=== EXERCISE DIRECTIONS ===
From the records below, copy out exactly the lines from the one containing "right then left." to the one containing "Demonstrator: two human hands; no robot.", both included. Add nothing else.

-- Opening Marker --

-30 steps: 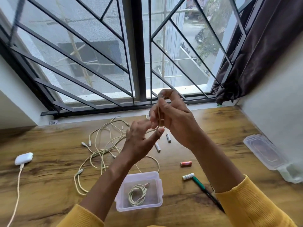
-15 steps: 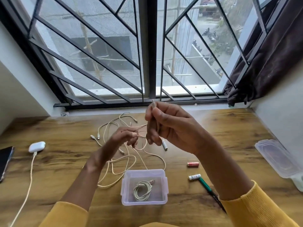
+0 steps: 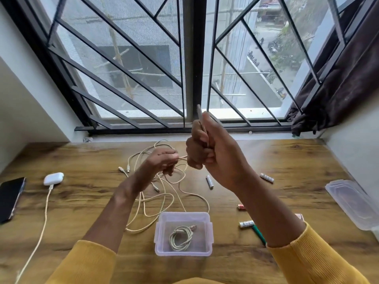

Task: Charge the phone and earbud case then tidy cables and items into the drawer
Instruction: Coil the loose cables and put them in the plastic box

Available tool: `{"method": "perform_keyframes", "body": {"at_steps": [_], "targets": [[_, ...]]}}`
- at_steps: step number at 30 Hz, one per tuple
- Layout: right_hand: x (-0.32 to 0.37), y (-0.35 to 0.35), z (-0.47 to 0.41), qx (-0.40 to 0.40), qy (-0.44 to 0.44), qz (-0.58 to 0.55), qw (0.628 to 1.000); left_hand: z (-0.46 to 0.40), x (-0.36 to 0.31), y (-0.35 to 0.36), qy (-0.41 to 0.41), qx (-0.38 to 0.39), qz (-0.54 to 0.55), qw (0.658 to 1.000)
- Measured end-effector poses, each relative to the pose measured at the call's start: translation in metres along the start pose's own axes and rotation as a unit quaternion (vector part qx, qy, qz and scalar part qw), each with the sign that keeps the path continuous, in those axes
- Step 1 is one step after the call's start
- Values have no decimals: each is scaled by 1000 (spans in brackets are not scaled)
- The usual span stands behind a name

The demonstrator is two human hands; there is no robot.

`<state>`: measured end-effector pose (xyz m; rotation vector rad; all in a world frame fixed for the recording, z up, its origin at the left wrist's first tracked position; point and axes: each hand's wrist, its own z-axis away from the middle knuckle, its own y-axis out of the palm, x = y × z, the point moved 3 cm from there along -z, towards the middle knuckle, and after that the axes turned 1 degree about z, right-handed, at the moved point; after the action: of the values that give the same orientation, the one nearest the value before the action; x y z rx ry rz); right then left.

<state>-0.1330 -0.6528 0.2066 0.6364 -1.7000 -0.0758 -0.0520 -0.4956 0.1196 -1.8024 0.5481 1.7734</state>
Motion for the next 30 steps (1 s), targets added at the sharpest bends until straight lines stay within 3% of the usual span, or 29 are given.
{"method": "perform_keyframes", "body": {"at_steps": [4,9,13,19,24,30], "targets": [[-6,-2,4,22,26,-75,997,-3,16,9,-30,5,-67,997],[-12,-6,17,51,51,76,995,-5,20,4,-26,-27,-55,998],[-33,-11,24,102,124,170,972,-11,2,-4,-4,-62,-45,997],[-71,-26,24,-15,186,276,943,-15,-29,-1,24,-4,-108,994],[-71,-38,18,-110,131,273,947,-12,-40,-1,46,-25,-158,986],[-48,-31,17,-135,0,227,965,-11,-39,-2,44,-146,-165,974]]}}
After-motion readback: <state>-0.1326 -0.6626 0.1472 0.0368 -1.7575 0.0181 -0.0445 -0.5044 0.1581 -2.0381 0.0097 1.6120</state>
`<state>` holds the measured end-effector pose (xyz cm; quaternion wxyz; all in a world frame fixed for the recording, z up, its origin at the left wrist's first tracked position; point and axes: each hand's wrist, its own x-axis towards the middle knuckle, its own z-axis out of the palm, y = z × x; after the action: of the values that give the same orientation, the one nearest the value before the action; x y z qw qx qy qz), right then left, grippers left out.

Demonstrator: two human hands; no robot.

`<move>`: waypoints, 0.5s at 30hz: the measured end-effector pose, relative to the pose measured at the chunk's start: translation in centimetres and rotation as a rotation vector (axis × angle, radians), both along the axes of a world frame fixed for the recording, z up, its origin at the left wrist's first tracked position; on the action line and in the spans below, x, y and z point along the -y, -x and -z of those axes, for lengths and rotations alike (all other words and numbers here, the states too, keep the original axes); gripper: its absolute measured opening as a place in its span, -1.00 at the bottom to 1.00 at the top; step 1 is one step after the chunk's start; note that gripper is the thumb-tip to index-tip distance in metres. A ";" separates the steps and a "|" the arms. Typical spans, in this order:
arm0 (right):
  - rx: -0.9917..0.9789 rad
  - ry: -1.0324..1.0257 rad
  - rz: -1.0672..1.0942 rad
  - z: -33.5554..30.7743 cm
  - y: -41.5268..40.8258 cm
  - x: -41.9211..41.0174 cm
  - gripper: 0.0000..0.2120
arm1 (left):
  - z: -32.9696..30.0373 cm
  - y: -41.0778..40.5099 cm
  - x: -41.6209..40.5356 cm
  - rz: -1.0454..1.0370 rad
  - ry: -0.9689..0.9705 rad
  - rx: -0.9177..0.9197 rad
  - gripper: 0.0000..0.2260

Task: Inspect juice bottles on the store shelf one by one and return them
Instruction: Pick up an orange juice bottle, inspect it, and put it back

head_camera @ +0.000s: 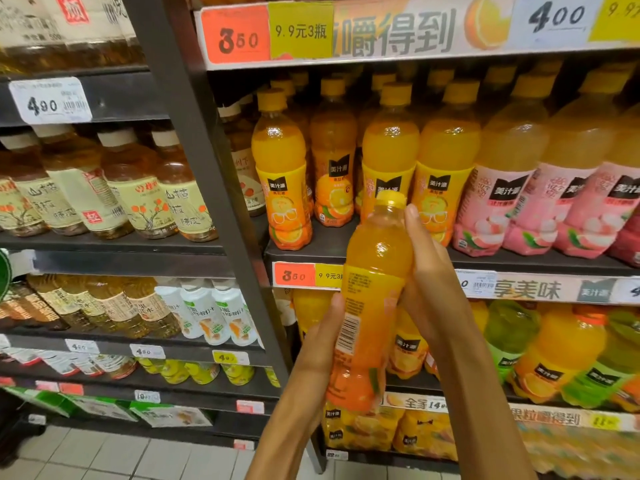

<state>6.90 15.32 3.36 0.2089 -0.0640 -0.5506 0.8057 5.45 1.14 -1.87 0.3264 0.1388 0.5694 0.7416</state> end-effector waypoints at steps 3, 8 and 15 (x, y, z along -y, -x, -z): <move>-0.039 0.150 -0.106 -0.3 0.2 0.0 -0.43 | -0.6 -0.3 0.9 0.184 -0.171 0.204 -0.23; -0.060 0.176 -0.168 -0.7 0.4 0.5 -0.61 | -0.3 -0.2 1.1 0.213 -0.091 0.191 -0.23; -0.011 -0.094 -0.065 -1.6 0.4 0.8 -0.72 | -0.6 -0.2 0.3 0.003 0.089 -0.097 -0.58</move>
<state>6.48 14.52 4.97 0.1881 -0.0317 -0.5885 0.7857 5.69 0.87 -1.28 0.3056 0.1606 0.6167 0.7075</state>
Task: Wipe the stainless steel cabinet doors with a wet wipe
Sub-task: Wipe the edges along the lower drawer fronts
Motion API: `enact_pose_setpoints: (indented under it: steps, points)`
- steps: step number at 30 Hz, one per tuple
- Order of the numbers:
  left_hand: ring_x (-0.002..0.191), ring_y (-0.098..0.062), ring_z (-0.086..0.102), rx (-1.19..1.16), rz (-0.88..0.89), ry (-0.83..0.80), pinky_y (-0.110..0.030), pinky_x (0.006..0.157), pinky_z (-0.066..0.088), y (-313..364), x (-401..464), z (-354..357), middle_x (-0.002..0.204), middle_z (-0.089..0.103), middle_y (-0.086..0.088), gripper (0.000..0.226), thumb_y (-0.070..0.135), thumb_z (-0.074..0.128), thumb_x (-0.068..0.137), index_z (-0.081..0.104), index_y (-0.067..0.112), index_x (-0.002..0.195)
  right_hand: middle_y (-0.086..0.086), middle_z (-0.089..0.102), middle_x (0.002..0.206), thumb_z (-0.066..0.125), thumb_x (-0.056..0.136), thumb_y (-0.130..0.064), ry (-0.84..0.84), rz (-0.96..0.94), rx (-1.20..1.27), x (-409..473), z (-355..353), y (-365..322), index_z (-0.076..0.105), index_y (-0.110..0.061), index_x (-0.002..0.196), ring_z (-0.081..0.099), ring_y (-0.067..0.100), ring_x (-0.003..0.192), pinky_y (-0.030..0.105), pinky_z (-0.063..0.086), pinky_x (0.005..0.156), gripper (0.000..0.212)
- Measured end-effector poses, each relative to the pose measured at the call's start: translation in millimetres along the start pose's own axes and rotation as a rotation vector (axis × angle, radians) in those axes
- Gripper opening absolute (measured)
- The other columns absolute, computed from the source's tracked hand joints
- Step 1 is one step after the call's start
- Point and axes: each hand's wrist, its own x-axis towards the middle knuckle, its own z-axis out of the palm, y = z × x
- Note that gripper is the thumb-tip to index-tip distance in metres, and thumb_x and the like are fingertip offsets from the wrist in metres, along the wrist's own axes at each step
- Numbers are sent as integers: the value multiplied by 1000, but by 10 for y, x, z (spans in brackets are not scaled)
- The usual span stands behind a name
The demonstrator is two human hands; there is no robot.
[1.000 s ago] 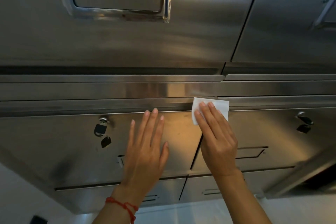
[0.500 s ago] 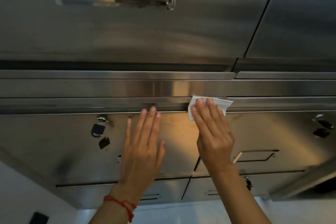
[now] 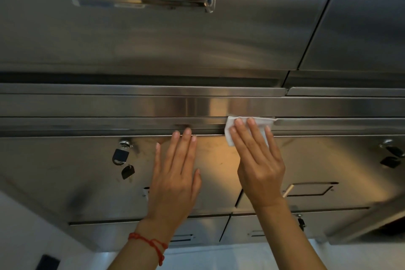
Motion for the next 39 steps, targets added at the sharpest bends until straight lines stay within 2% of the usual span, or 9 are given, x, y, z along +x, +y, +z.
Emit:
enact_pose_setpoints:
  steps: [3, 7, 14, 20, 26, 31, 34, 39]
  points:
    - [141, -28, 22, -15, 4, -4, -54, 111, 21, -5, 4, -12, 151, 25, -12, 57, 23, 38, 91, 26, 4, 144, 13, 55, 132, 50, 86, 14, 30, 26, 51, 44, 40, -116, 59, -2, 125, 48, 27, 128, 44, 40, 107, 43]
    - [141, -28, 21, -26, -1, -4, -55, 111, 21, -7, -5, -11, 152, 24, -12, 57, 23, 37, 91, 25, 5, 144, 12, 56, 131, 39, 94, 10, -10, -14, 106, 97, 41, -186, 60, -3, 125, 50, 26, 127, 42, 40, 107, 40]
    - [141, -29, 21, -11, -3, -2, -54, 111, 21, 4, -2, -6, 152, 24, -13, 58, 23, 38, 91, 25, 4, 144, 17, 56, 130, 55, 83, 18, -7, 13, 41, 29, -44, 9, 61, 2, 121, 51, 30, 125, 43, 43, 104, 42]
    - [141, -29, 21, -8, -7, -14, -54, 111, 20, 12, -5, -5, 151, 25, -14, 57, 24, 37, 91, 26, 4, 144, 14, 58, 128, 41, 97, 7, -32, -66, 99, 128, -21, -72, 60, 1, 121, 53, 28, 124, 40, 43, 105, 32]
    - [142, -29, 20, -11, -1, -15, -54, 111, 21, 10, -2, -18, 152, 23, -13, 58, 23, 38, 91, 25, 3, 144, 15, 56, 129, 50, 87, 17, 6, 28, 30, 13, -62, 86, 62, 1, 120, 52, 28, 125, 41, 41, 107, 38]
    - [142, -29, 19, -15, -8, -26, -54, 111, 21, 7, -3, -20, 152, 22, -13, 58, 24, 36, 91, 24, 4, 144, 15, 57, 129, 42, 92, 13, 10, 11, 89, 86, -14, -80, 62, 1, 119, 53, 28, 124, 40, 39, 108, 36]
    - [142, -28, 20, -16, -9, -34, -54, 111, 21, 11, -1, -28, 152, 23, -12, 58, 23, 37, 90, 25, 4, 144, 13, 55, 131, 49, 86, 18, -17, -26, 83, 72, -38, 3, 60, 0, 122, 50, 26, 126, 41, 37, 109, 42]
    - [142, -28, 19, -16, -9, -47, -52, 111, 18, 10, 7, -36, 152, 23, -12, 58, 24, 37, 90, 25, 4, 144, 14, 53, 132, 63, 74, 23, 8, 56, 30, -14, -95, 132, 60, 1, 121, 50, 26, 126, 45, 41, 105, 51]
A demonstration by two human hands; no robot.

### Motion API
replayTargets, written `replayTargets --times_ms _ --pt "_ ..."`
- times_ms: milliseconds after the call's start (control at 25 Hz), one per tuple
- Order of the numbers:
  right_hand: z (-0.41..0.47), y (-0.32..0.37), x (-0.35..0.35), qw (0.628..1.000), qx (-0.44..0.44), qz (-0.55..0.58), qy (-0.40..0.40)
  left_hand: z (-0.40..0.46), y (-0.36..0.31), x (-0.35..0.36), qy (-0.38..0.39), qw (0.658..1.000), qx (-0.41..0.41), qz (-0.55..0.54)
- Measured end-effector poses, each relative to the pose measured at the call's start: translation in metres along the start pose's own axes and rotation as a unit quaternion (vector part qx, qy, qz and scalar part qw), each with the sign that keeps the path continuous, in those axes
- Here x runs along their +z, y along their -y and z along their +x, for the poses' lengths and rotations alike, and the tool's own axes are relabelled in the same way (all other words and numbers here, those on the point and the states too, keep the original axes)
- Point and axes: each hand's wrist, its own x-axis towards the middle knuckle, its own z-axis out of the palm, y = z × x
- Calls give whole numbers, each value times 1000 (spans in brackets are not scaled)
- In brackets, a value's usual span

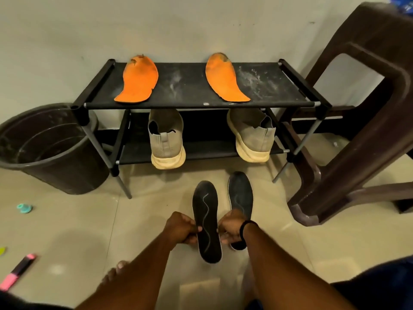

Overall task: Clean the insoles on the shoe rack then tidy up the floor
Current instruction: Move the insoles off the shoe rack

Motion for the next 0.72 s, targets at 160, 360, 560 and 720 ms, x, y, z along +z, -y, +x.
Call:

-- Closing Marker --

=== EXERCISE OUTPUT ===
`<state>`: measured end-effector pose (xyz m; rotation vector rad; all in a world frame fixed for the recording, z up, its origin at the left wrist's first tracked position; point and axes: each hand's wrist, its own z-axis away from the middle knuckle, its own y-axis out of the palm, x = y × z, the point moved 3 cm from there along -z, towards the middle knuckle, and after that the axes turned 1 degree about z, right-handed, at the moved point; after the action: of the values that give the same orientation, the one nearest the value before the action; x y z rx ry rz); right then left.

<state>-0.1330 -0.6528 0.2066 0.6364 -1.7000 -0.0758 -0.0520 -0.4956 0.1196 -1.8024 0.5481 1.7734</state>
Motion for the next 30 steps (1 s), targets added at the sharpest bends until straight lines stay within 3% of the usual span, or 29 are given.
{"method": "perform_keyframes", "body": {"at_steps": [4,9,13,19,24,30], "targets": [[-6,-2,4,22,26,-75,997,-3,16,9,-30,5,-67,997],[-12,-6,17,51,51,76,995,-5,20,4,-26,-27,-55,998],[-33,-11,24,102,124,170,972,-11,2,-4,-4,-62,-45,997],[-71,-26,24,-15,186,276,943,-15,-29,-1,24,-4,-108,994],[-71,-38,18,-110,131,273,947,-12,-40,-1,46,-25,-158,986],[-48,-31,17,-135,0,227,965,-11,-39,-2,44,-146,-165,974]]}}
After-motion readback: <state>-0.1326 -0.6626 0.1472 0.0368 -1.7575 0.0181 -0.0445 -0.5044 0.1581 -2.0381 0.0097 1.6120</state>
`<state>` holds the measured end-effector pose (xyz cm; quaternion wxyz; all in a world frame fixed for the recording, z up, its origin at the left wrist's first tracked position; point and axes: each hand's wrist, its own x-axis towards the middle knuckle, its own z-axis out of the palm, y = z × x; after the action: of the values that give the same orientation, the one nearest the value before the action; x y z qw qx qy qz), right then left, grippers left out.

Demonstrator: two human hands; no robot.

The exercise has been completed in full.